All entries are to be transcribed exactly. Pictures are not part of the copy.

> **Saved data entries**:
- - -
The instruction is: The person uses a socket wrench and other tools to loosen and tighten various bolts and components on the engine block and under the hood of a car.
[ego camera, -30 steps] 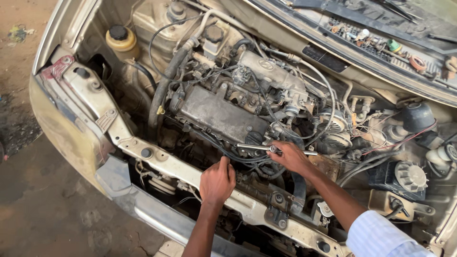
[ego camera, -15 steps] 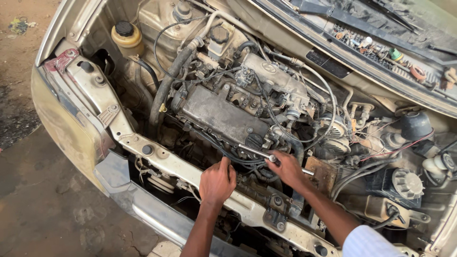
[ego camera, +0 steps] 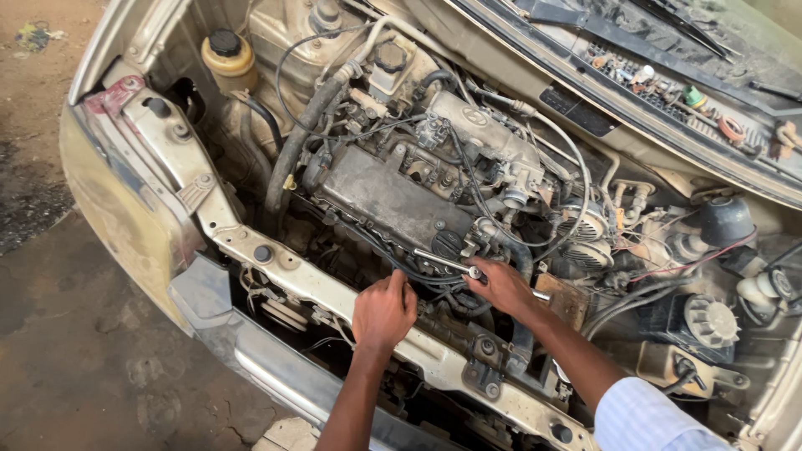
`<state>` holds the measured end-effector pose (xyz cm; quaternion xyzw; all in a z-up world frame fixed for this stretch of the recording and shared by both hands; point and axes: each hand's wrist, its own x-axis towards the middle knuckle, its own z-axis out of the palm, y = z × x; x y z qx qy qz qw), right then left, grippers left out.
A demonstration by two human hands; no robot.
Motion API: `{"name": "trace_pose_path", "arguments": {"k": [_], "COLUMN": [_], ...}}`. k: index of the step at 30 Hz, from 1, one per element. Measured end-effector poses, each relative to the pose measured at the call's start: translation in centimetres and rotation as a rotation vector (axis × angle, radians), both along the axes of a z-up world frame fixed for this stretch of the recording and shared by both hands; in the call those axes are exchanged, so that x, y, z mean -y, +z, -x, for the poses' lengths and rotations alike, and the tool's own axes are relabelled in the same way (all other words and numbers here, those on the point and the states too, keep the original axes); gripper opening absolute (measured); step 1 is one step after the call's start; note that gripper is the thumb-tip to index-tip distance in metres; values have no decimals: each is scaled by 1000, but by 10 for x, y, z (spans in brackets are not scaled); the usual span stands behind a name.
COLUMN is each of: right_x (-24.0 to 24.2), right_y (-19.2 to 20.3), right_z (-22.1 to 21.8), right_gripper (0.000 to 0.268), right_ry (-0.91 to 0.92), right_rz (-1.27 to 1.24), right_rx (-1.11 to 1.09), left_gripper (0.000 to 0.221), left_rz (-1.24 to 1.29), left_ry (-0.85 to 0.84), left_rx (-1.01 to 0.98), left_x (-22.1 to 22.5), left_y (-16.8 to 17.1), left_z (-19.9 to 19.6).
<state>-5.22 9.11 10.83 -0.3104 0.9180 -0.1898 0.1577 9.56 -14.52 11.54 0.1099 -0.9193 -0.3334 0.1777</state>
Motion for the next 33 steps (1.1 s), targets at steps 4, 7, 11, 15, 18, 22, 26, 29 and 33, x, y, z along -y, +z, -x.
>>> {"name": "trace_pose_path", "arguments": {"k": [4,7,11,15,18,22,26,29,33], "right_x": [7,9,11,6,7,10,-15,-35,-47], "right_y": [2,3,-3,-12,0,14,5,-19,-43], "right_z": [-2,-6,0,1,0,-1,7,4,1], "right_gripper": [41,41,48,51,56,60,56,41,38], "right_ry": [-20,-56,-94,0,8,-35,-12,-60,-122], "right_rz": [-89,-166,-185,-101,-144,-411,-424,-350,-440], "right_rx": [3,4,3,-78,-35,79,-24,-79,-21], "left_gripper": [26,63,94,90,60,39,46,48,46], "left_rz": [-13,50,317,467,289,414,352,394,348], "left_ry": [-32,-85,-141,-245,-496,-541,-530,-547,-467], "left_rx": [241,288,274,59,337,424,534,564,355], "left_x": [1,3,0,-13,-25,-37,-34,-32,-34], "left_y": [13,27,29,11,2,-3,-1,-1,-4], "left_z": [2,3,14,37,68,100,112,109,99]}}
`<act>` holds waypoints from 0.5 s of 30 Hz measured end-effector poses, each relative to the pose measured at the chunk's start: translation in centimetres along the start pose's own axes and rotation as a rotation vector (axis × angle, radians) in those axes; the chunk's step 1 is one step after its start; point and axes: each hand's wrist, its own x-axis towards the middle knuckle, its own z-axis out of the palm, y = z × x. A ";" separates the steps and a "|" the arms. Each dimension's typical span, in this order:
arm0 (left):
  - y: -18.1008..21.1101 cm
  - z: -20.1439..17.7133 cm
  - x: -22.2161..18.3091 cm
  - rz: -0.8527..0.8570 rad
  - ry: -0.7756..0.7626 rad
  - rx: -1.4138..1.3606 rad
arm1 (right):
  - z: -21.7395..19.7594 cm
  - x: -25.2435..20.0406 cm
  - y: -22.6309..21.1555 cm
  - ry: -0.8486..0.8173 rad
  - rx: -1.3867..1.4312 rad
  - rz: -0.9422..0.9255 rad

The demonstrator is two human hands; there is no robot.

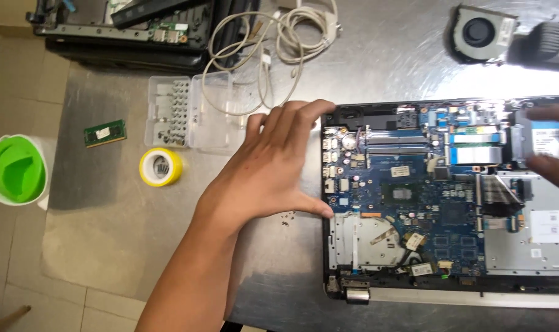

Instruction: Disassembling internal laptop components including the motherboard and ribbon cables using a screwdriver.

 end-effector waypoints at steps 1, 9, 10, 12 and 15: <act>0.5 -0.4 0.0 0.008 -0.001 -0.004 | -1.9 1.6 -4.1 0.003 -0.005 0.007; 2.5 -1.8 -0.6 -0.235 -0.113 -0.307 | -6.5 13.2 -16.8 -0.413 -0.327 -0.080; 2.7 -2.1 -0.4 -0.232 -0.115 -0.308 | -6.5 13.8 -17.4 -0.414 -0.328 -0.076; 3.2 -3.0 -0.2 -0.489 -0.192 -0.543 | -6.2 15.5 -18.7 -0.492 -0.233 -0.126; 3.0 -3.1 0.1 -0.526 -0.171 -0.665 | -5.7 17.3 -21.1 -0.554 -0.090 -0.341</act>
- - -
> **RESPONSE TO THIS EXERCISE**:
The instruction is: The person uses a socket wrench and other tools to loosen and tighten various bolts and components on the engine block and under the hood of a car.
[ego camera, -30 steps] 
[ego camera, -15 steps] 
[ego camera, +0 steps] 
`<state>` holds the measured end-effector pose (xyz cm; quaternion xyzw; all in a z-up world frame fixed for this stretch of the recording and shared by both hands; point and axes: each hand's wrist, its own x-axis towards the middle knuckle, its own z-axis out of the palm, y = z × x; x y z qx qy qz qw), right then left, grippers left out.
A demonstration by two human hands; no robot.
Motion API: `{"name": "trace_pose_path", "arguments": {"k": [_], "COLUMN": [_], ...}}`. k: index of the step at 30 Hz, from 1, one per element. Measured end-effector poses, each relative to the pose measured at the call's start: translation in centimetres and rotation as a rotation vector (axis × angle, radians), both along the axes of a z-up world frame fixed for this stretch of the recording and shared by both hands; in the call those axes are exchanged, so that x, y, z mean -y, +z, -x, for the poses' lengths and rotations alike, and the tool's own axes are relabelled in the same way (all other words and numbers here, those on the point and the states too, keep the original axes); gripper opening absolute (measured); step 1 is one step after the call's start; note that gripper is the thumb-tip to index-tip distance in metres; values have no decimals: each is scaled by 1000, but by 10 for x, y, z (spans in brackets are not scaled); the usual span stands behind a name.
COLUMN is each of: right_x (-24.0 to 24.2), right_y (-19.2 to 20.3), right_z (-22.1 to 21.8), right_gripper (0.000 to 0.268), right_ry (-0.91 to 0.92), right_rz (-1.27 to 1.24), right_rx (-1.11 to 1.09), left_gripper (0.000 to 0.221), left_rz (-1.24 to 1.29), left_ry (-0.85 to 0.84), left_rx (-1.01 to 0.98), left_x (-22.1 to 22.5), left_y (-16.8 to 17.1), left_z (-19.9 to 19.6).
<state>-5.22 9.11 10.83 -0.3104 0.9180 -0.1898 0.1577 9.56 -14.52 11.54 0.1099 -0.9193 -0.3334 0.1777</state>
Motion for the next 33 steps (1.1 s), targets at steps 4, 7, 11, 15, 18, 22, 26, 29 and 33, x, y, z along -y, +z, -x.
>>> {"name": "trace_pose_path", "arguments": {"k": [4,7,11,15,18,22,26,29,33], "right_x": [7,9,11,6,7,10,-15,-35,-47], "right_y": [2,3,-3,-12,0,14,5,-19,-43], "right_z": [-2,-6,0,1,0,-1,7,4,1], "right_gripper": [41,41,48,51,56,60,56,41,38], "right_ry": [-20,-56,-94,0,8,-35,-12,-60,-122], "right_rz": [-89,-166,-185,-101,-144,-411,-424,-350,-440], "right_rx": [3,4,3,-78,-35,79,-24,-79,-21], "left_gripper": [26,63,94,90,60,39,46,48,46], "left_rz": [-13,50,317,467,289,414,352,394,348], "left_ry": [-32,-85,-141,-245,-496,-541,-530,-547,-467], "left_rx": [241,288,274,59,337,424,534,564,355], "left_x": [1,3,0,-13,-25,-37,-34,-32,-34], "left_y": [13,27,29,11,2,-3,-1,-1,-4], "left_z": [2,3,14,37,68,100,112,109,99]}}
`<act>` holds waypoints from 0.5 s of 30 Hz measured end-effector poses, each relative to the pose measured at the chunk's start: translation in centimetres along the start pose's own axes and rotation as a rotation vector (axis × angle, radians) in those axes; the chunk's step 1 is one step after its start; point and axes: each hand's wrist, its own x-axis towards the middle knuckle, its own z-axis out of the palm, y = z × x. A ";" separates the steps and a "|" the arms. Each dimension's typical span, in this order:
arm0 (left):
  - y: -18.1008..21.1101 cm
  - z: -20.1439..17.7133 cm
  - x: -22.2161..18.3091 cm
  - rz: -0.8527..0.8570 rad
  - ry: -0.7756..0.7626 rad
  - rx: -1.4138..1.3606 rad
arm1 (right):
  - z: -21.7395..19.7594 cm
  - x: -25.2435..20.0406 cm
  - y: -22.6309..21.1555 cm
  - ry: -0.8486..0.8173 rad
  - rx: -1.3867..1.4312 rad
  - rz: -0.9422..0.9255 rad

The demonstrator is two human hands; there is no robot.


Instruction: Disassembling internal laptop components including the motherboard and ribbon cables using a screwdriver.

 end-effector waypoints at steps 1, 9, 10, 12 and 15: <act>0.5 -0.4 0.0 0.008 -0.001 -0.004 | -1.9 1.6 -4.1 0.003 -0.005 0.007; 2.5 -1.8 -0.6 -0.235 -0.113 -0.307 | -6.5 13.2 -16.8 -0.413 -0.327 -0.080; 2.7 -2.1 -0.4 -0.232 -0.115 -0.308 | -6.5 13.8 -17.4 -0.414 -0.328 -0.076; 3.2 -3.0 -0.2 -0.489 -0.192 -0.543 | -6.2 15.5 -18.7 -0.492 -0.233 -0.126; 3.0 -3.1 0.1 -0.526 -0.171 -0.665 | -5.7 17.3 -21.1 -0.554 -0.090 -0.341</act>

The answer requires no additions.